ACTIVITY - For the records below, please print exactly and only the lines from the one with "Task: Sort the" down to the one with "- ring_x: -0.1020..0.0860", both ends included, omitting the pictures.

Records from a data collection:

────

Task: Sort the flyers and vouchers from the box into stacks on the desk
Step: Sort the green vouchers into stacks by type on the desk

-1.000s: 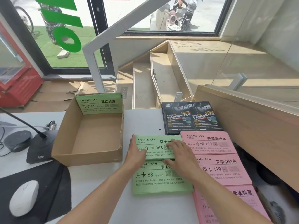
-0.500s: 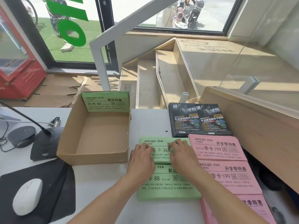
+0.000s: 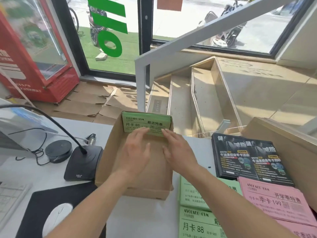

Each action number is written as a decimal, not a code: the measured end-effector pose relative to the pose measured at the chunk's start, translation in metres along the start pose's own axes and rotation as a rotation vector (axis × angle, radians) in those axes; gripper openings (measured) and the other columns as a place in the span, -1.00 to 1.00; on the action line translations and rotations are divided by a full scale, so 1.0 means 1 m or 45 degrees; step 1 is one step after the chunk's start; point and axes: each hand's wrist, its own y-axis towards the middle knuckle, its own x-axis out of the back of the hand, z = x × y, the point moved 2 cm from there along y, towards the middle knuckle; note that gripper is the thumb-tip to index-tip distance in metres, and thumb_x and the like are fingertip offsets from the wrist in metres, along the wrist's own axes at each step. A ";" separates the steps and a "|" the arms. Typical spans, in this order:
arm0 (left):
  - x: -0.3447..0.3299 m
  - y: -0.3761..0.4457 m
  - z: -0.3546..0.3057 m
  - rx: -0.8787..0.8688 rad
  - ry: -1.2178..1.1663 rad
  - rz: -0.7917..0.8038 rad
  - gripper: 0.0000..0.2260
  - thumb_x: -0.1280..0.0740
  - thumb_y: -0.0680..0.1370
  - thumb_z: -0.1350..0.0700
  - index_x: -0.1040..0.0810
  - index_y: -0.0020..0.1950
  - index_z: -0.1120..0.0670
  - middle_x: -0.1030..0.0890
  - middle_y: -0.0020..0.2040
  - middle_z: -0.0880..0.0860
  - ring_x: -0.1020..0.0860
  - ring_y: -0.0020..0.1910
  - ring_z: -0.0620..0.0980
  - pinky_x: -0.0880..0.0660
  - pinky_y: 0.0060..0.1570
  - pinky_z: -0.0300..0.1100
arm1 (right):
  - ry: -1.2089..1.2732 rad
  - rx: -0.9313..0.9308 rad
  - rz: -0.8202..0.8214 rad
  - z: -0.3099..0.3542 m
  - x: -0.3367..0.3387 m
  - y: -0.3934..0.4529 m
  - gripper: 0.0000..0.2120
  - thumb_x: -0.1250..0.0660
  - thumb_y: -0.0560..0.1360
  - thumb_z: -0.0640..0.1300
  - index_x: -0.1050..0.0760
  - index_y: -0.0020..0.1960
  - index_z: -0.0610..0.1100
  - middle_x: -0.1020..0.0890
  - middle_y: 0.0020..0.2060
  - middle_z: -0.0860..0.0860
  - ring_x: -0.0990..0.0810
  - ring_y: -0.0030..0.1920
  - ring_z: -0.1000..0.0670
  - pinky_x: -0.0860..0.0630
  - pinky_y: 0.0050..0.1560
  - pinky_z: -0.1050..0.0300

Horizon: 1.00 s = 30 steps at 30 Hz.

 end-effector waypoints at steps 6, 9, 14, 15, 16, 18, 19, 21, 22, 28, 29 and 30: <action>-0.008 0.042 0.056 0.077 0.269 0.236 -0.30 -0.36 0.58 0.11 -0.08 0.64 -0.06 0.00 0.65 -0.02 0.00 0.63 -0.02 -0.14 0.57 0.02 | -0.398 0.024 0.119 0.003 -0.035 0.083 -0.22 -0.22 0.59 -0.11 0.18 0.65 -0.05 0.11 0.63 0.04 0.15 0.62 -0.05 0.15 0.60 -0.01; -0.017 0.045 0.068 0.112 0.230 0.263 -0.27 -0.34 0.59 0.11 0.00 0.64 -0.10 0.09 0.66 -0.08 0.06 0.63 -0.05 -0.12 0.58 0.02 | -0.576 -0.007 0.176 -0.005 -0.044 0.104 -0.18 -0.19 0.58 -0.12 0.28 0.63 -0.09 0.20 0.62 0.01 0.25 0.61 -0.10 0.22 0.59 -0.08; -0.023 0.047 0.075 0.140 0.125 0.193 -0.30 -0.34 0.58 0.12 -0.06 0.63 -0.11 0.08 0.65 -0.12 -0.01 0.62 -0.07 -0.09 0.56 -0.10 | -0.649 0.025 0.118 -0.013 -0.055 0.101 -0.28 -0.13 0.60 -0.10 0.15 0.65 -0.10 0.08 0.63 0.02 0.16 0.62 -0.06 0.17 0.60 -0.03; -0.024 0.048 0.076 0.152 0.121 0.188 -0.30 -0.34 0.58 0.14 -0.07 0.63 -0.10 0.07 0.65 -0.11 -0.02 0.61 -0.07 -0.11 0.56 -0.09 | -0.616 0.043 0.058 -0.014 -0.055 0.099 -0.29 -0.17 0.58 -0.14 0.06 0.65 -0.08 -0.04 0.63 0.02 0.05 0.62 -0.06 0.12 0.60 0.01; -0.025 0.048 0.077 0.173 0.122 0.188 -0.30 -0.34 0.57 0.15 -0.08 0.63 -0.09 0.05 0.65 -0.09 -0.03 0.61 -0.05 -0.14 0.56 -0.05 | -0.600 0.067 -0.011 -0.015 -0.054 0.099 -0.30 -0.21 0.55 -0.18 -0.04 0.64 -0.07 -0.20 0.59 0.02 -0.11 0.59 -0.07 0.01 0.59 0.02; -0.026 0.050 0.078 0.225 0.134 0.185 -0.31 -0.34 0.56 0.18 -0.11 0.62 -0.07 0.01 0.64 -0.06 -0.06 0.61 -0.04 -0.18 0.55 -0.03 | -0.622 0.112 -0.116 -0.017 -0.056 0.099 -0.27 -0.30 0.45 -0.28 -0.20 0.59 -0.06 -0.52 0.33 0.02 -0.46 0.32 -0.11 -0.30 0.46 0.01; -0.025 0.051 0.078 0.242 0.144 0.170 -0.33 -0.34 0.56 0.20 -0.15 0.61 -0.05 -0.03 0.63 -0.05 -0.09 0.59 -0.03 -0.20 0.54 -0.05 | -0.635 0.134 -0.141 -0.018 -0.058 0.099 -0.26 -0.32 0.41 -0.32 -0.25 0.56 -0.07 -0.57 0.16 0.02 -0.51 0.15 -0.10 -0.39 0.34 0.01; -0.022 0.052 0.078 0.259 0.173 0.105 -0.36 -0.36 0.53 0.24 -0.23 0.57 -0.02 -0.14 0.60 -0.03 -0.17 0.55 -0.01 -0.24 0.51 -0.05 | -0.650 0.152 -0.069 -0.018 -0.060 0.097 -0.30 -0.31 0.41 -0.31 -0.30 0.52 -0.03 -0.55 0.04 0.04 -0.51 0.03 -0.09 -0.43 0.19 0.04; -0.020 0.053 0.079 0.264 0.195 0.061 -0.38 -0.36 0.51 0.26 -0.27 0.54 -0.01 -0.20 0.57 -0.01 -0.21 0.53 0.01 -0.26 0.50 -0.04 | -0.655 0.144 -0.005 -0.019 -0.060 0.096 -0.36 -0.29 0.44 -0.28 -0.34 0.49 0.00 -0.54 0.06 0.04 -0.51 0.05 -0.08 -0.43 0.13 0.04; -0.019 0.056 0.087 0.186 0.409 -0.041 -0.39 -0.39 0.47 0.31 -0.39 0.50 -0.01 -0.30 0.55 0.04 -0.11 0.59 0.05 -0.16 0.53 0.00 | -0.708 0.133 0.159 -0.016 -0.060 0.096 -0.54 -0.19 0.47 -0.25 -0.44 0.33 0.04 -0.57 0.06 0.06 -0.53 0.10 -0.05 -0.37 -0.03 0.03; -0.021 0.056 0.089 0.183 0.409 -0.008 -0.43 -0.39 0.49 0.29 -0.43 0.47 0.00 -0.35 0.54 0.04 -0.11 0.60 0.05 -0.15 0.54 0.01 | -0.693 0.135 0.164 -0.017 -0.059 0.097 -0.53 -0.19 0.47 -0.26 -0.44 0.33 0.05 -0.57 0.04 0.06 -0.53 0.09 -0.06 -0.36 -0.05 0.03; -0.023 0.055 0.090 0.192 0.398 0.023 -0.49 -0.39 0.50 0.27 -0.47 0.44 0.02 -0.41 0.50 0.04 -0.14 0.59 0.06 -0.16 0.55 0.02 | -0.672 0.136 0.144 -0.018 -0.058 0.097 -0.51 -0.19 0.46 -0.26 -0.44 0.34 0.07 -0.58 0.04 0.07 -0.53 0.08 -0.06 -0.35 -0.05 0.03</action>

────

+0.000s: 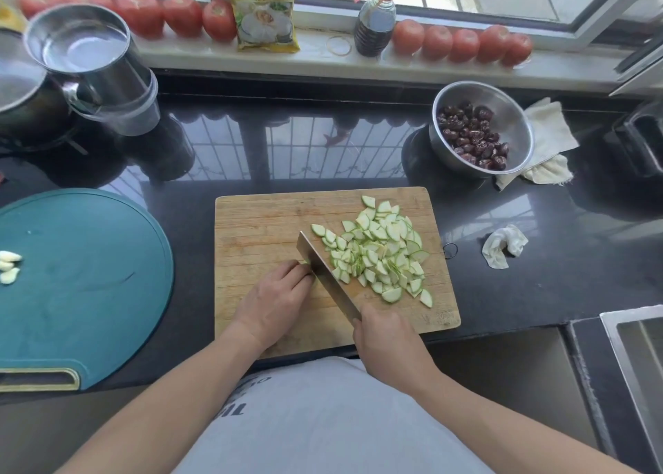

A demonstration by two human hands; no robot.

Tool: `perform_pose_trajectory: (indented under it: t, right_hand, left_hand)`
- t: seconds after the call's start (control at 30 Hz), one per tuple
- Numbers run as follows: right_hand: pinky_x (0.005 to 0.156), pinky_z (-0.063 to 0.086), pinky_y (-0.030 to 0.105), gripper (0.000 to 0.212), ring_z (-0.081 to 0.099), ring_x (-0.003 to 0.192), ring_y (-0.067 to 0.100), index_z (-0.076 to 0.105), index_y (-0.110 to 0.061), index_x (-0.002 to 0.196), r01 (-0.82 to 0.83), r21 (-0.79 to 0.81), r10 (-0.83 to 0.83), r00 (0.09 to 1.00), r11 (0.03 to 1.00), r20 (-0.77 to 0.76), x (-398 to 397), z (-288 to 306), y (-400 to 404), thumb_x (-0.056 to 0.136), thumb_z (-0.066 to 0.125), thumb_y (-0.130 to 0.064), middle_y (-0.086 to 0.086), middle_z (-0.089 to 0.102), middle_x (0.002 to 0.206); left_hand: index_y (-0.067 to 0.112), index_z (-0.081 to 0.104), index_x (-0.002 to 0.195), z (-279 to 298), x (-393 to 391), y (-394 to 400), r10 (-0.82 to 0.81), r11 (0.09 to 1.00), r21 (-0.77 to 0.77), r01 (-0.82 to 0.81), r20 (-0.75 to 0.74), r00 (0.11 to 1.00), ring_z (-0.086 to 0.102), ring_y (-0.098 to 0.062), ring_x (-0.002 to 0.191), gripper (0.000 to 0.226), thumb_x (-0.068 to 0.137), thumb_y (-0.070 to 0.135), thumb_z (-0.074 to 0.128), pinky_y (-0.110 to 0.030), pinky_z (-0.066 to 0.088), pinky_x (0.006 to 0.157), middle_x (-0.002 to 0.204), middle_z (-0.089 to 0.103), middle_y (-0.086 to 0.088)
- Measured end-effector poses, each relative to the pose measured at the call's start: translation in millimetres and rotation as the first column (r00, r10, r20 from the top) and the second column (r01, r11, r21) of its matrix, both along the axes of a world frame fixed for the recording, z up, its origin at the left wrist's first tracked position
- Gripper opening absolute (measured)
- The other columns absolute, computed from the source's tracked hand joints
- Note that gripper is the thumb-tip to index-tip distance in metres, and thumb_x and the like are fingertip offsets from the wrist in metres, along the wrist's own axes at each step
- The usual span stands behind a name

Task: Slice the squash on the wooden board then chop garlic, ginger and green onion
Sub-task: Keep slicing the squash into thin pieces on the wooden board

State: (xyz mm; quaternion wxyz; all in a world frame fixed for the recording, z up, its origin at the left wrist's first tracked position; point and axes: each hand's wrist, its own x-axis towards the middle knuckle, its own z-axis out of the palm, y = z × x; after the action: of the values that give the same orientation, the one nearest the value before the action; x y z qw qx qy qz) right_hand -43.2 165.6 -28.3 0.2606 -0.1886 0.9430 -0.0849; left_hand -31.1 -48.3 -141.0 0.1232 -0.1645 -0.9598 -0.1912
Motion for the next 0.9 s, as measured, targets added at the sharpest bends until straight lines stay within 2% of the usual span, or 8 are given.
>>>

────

RESPONSE BOX -
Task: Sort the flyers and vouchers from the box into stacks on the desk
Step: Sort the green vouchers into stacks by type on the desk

-1.000s: 
-0.500s: 
+0.000s: 

Each action number is written as a decimal, not a code: the measured end-effector pose relative to the pose measured at the chunk's start, translation in metres along the start pose's own axes and rotation as a rotation vector (axis × angle, radians) in those axes; gripper openings (measured) and the other columns as a place in the span, -1.00 to 1.00; on the action line translations and rotations are divided by a full scale, so 1.0 means 1 m or 45 degrees; step 1 is one step after the chunk's start; point and axes: each hand's wrist, its own y-axis towards the middle knuckle, its own x-axis out of the back of the hand, z = x × y, the point moved 2 cm from there along y, towards the middle knuckle; note that gripper is the thumb-tip to index-tip distance in metres, and thumb_x and the like are fingertip offsets from the wrist in metres, along the wrist's own axes at each step. A ";" separates the steps and a "|" the arms. Typical spans, in this order:
arm0 (left):
  - x: -0.3447..0.3299 m
  - y: -0.3761..0.4457 m
  - z: -0.3546..0.3057 m
  - rx: -0.8787..0.8688 rad
  - ry: -1.2178..1.1663 rad
  - rz: -0.7917..0.8038 rad
  - gripper: 0.0000..0.2260
  - thumb_x: -0.1280..0.0740
  - thumb_y: -0.0680..0.1370
  - thumb_z: -0.1350..0.0700
  - index_x: -0.1040..0.0810
  - index_y: -0.0020..0.1950
  - index_z: -0.1120..0.0670
  - middle_x: -0.1030..0.0890
  - middle_y: -0.0020..0.2040
  - middle_z: -0.0880..0.0860
  - ring_x: -0.1020..0.0860

What the exercise asked for is now done.